* _YOUR GOAL_
Whenever a line in the records below holds the string "brackets", copy it out.

PROVIDED RECORDS: Begin

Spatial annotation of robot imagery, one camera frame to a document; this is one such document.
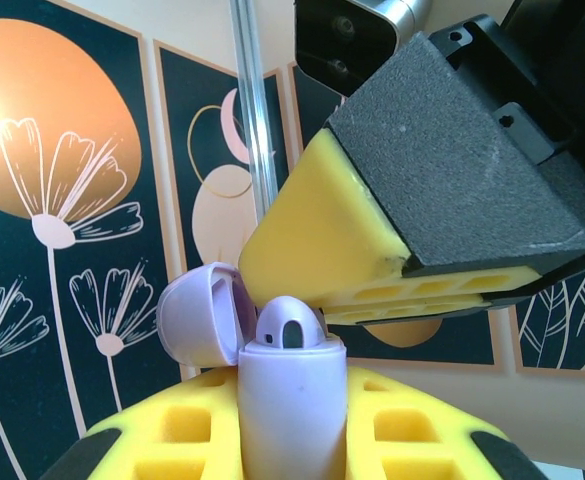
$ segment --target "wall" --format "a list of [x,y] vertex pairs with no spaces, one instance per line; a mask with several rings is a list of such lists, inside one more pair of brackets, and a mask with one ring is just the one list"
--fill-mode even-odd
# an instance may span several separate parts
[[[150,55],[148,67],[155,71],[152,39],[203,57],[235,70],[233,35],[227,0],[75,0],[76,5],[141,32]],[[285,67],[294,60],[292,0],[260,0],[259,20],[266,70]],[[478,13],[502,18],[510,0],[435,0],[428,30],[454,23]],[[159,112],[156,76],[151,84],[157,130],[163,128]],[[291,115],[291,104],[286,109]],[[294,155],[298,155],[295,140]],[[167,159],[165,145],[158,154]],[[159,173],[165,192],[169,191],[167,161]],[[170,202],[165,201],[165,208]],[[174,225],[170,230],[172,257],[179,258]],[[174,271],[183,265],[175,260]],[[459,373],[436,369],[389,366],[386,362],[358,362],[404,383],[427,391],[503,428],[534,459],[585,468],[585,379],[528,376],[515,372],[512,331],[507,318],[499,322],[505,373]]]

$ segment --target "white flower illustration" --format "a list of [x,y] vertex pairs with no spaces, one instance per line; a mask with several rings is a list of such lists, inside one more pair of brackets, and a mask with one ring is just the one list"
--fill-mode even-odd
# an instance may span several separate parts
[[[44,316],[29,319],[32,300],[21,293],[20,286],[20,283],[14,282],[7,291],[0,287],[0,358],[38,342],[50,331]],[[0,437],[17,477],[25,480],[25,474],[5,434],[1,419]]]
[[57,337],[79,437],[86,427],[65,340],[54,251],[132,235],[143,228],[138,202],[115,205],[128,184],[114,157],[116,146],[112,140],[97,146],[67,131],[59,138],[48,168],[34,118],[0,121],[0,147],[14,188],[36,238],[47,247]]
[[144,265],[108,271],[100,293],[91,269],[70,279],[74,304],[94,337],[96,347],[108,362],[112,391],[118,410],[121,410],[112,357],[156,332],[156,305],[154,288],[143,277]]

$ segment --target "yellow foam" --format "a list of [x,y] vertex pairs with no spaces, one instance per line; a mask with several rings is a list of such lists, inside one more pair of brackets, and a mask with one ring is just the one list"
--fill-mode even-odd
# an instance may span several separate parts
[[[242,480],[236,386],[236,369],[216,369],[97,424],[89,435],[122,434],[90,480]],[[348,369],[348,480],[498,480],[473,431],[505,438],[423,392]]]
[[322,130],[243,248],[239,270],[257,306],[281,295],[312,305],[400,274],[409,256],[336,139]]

PROVIDED RECORDS: End
PROVIDED RECORDS: Begin

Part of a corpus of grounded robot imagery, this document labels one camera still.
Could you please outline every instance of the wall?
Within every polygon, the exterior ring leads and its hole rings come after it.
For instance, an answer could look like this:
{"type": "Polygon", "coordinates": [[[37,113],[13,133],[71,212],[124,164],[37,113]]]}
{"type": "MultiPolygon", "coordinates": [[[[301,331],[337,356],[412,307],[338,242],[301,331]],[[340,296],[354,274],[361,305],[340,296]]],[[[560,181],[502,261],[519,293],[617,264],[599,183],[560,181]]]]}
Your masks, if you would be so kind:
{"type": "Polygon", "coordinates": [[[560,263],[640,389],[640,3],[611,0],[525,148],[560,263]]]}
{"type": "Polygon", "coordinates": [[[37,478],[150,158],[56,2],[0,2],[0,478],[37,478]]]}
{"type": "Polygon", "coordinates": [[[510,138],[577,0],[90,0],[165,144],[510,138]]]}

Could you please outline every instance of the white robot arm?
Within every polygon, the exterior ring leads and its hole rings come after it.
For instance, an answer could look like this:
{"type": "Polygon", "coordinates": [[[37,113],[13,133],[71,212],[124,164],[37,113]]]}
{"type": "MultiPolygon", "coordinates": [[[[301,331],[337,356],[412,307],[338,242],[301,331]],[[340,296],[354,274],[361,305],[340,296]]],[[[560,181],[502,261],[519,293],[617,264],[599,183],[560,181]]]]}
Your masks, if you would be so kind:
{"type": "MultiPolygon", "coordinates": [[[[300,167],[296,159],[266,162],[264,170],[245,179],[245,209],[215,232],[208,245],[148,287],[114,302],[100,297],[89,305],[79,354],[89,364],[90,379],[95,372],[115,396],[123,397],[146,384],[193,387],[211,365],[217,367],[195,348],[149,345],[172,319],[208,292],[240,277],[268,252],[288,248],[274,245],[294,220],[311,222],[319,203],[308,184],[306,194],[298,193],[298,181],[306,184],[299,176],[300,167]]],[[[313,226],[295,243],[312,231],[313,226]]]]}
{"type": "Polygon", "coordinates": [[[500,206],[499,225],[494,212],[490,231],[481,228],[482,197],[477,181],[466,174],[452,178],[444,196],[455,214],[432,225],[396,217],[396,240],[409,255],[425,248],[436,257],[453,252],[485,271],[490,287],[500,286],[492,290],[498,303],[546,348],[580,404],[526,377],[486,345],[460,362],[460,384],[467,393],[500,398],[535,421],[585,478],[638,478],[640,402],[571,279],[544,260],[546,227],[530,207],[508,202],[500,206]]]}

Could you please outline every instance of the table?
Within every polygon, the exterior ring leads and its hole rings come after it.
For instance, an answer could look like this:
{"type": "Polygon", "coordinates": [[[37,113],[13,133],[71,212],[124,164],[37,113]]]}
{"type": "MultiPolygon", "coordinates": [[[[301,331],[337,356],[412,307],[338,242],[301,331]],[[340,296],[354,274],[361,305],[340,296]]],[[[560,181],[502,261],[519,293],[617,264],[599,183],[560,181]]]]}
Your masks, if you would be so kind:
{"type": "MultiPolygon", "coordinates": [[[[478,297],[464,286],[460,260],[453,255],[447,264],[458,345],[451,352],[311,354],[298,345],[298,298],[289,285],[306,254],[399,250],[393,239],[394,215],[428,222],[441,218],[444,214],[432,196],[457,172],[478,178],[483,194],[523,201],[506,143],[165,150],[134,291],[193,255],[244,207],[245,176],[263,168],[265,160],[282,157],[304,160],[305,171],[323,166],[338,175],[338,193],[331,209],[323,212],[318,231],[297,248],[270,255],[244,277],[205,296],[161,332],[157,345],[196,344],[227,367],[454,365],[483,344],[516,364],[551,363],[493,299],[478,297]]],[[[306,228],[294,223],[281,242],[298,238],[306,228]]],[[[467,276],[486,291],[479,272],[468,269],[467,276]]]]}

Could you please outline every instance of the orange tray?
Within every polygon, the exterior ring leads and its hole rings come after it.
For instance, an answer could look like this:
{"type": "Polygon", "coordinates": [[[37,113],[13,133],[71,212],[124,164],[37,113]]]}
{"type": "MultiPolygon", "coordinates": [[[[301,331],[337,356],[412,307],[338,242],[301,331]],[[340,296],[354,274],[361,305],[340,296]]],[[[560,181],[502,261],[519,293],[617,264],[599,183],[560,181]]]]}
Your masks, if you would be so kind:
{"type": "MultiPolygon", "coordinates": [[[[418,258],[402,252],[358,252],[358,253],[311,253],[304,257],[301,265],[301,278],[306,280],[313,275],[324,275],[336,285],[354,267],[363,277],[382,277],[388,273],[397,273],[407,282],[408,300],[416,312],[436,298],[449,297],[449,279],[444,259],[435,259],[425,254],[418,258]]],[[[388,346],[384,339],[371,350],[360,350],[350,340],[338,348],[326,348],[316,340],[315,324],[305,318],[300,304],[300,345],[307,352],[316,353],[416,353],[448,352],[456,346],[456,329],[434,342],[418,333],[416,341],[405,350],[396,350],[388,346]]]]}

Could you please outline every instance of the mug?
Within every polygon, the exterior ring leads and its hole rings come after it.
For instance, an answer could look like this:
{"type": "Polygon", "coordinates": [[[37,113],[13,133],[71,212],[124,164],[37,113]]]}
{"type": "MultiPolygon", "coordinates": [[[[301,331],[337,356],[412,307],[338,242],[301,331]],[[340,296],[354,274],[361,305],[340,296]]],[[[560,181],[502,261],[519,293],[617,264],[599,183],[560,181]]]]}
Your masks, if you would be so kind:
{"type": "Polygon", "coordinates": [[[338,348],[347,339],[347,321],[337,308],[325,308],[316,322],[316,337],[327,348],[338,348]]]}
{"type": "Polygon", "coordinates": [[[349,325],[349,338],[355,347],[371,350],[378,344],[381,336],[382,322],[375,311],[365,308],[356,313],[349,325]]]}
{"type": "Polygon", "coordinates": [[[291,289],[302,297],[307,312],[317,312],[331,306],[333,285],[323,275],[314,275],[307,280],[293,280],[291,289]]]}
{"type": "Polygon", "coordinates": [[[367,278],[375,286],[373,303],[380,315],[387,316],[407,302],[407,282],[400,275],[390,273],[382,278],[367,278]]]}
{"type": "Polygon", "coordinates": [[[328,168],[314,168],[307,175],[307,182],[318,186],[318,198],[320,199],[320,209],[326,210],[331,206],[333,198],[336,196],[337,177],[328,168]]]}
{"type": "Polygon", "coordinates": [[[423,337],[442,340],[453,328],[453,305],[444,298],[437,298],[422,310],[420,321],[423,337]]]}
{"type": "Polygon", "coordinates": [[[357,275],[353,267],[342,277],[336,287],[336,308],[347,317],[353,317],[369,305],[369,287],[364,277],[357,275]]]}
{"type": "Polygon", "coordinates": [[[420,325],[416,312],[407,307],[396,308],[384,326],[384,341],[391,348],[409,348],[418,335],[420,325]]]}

PROVIDED RECORDS: End

* _WORKED SOLUTION_
$ segment --target "wall" --format "a list of [x,y] vertex pairs with no spaces, one instance per line; a mask with several rings is a list of such lists, inside one more pair of brackets, and a mask with one ring is just the one list"
$ segment --target "white flower illustration" --format "a list of [x,y] vertex pairs with no spaces, one instance per line; a mask with several rings is a list of such lists, inside one more pair of brackets, and a mask with one ring is just the one list"
$ segment --target "yellow foam" --format "a list of [x,y] vertex pairs with no spaces, one instance per line; a mask with several rings is a list of such lists, inside one more pair of brackets, and a mask with one ring is just the one list"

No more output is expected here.